Task to complete> Check each line of the entries below for the word "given", then state how many lines have it and nothing more.

Record extracts>
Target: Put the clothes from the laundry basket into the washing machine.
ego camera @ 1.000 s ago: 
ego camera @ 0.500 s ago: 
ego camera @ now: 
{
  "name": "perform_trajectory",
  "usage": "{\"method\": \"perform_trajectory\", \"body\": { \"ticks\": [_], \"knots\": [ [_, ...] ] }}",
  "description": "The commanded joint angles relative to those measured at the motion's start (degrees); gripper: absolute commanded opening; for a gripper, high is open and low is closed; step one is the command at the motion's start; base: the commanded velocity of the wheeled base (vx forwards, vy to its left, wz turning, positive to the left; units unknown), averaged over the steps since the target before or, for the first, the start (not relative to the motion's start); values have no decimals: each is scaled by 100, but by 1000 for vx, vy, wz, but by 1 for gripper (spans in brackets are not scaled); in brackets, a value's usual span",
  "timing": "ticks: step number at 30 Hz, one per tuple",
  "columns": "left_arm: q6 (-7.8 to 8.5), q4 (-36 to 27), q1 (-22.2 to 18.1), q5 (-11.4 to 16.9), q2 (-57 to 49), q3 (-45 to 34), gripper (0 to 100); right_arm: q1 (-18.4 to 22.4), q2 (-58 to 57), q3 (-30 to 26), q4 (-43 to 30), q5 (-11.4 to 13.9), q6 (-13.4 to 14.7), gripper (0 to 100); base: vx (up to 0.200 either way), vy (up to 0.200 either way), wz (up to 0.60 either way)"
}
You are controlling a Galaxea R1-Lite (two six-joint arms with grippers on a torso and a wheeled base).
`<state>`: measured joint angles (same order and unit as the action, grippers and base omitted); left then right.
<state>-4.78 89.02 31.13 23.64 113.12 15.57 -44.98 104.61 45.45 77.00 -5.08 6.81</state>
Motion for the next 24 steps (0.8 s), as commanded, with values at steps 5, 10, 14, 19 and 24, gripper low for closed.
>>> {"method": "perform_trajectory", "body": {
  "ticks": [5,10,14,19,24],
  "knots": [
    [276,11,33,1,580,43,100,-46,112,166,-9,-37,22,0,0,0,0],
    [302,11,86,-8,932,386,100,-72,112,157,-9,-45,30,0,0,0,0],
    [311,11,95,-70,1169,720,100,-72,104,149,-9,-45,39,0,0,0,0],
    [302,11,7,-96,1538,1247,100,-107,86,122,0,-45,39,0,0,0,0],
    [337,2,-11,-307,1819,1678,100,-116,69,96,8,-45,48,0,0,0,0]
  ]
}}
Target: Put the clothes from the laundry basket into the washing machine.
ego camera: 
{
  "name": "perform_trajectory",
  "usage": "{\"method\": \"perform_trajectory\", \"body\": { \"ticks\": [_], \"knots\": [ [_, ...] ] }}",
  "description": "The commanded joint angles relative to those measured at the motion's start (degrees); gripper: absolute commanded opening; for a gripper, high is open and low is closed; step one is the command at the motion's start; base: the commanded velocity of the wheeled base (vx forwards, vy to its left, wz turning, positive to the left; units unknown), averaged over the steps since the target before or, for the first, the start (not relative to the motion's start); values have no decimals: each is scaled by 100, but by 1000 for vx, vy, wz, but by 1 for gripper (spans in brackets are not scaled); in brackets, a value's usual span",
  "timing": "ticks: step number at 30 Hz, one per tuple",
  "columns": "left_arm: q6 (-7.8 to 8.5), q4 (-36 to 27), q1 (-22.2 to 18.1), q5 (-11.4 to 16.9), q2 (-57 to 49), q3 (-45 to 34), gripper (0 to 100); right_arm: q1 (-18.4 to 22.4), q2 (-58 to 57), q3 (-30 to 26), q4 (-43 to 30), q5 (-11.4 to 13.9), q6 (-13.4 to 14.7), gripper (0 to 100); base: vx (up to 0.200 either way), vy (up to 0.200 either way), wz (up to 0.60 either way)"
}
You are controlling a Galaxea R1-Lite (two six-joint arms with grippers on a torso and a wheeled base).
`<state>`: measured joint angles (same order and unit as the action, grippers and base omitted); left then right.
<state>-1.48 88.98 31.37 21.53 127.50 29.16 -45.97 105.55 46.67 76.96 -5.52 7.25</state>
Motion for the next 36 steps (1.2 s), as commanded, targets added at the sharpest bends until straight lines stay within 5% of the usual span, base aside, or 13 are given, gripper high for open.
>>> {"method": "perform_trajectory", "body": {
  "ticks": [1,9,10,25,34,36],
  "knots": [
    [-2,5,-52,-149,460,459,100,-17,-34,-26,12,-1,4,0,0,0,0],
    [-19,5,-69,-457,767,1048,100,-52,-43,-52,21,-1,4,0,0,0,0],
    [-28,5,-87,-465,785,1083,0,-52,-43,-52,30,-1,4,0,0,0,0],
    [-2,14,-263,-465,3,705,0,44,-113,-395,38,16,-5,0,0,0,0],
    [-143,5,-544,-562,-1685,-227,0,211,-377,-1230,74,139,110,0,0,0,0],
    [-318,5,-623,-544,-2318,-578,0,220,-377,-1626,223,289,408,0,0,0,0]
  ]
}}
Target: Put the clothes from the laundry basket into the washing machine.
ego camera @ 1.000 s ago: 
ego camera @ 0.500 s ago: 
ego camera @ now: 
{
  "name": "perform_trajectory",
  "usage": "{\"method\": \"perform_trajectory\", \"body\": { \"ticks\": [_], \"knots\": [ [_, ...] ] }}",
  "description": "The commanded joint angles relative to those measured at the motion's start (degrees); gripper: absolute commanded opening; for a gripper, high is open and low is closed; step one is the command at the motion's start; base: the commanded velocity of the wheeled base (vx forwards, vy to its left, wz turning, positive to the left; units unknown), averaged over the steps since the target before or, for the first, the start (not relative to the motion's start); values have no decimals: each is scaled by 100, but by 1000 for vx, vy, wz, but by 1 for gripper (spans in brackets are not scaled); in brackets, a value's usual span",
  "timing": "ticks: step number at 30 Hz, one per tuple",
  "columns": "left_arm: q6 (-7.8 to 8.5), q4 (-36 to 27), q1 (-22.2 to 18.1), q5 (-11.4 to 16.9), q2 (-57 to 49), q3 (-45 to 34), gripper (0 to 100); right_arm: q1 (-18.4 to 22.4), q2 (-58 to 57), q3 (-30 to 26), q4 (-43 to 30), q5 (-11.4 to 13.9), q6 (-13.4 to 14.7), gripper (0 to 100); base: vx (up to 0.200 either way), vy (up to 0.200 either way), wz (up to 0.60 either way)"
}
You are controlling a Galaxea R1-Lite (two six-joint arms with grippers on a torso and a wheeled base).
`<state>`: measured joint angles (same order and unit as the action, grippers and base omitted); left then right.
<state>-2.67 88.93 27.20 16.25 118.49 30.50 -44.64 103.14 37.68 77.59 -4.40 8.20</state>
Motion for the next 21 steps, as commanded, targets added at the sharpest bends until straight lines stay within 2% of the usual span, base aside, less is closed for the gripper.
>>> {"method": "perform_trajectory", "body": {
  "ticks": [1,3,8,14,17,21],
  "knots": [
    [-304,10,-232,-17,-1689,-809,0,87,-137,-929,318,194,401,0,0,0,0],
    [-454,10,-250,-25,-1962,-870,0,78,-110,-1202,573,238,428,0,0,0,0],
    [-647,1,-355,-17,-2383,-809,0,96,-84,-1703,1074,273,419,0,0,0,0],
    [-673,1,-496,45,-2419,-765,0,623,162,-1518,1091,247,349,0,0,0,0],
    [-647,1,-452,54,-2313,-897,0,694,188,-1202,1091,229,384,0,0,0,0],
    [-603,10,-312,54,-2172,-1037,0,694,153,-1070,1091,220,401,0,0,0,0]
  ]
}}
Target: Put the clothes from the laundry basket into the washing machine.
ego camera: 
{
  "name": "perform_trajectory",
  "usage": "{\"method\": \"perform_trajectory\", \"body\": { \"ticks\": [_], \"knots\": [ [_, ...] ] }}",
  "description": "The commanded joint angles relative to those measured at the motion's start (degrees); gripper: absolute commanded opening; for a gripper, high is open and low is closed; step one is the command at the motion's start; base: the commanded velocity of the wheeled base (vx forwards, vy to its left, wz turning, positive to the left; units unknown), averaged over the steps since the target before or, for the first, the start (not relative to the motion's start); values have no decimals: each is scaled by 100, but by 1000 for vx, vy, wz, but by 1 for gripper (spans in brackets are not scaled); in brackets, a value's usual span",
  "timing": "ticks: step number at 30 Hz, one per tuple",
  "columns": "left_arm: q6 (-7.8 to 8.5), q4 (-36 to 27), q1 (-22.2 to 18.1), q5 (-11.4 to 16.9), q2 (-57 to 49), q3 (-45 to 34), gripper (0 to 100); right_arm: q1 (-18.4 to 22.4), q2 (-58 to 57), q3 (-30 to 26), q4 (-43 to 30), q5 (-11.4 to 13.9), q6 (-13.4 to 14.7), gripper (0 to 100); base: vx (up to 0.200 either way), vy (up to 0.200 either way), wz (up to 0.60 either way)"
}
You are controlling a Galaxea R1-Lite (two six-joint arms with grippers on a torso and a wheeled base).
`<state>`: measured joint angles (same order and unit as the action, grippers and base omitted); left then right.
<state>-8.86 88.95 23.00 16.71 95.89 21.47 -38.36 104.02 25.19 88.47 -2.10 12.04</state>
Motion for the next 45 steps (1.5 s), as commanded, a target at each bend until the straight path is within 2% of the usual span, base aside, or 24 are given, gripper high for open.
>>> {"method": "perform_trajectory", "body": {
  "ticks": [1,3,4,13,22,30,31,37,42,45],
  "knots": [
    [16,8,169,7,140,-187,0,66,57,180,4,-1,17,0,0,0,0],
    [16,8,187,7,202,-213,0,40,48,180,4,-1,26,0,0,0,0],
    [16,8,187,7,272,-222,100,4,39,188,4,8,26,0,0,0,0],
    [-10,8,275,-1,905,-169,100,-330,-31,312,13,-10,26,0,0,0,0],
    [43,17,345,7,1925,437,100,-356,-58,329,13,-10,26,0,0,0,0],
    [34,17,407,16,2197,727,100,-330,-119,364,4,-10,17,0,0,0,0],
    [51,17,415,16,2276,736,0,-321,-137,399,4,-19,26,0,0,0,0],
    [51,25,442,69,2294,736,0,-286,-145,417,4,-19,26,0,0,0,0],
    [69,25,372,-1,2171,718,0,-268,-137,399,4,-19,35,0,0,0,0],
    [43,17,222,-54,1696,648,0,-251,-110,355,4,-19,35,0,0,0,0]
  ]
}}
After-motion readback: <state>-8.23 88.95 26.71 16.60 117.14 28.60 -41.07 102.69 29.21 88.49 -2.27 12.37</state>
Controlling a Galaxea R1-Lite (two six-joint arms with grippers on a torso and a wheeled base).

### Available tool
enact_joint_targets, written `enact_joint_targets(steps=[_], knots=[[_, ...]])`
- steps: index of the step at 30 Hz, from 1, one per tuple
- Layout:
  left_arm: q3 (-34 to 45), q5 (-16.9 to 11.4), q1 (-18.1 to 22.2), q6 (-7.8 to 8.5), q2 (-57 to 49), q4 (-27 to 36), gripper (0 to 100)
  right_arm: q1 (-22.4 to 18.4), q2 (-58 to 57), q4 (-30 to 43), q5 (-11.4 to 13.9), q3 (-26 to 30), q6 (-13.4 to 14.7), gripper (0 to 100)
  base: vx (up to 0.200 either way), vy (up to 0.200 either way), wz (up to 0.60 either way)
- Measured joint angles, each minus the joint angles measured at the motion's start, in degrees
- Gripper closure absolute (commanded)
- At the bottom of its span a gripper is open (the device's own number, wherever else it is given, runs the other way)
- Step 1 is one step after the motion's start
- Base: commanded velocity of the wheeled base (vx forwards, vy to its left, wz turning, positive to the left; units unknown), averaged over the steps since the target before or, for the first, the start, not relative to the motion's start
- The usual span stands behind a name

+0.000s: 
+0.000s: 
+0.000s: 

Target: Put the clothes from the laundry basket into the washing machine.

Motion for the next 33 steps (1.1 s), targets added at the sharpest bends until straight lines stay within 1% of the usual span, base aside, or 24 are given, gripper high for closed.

Written answer> 4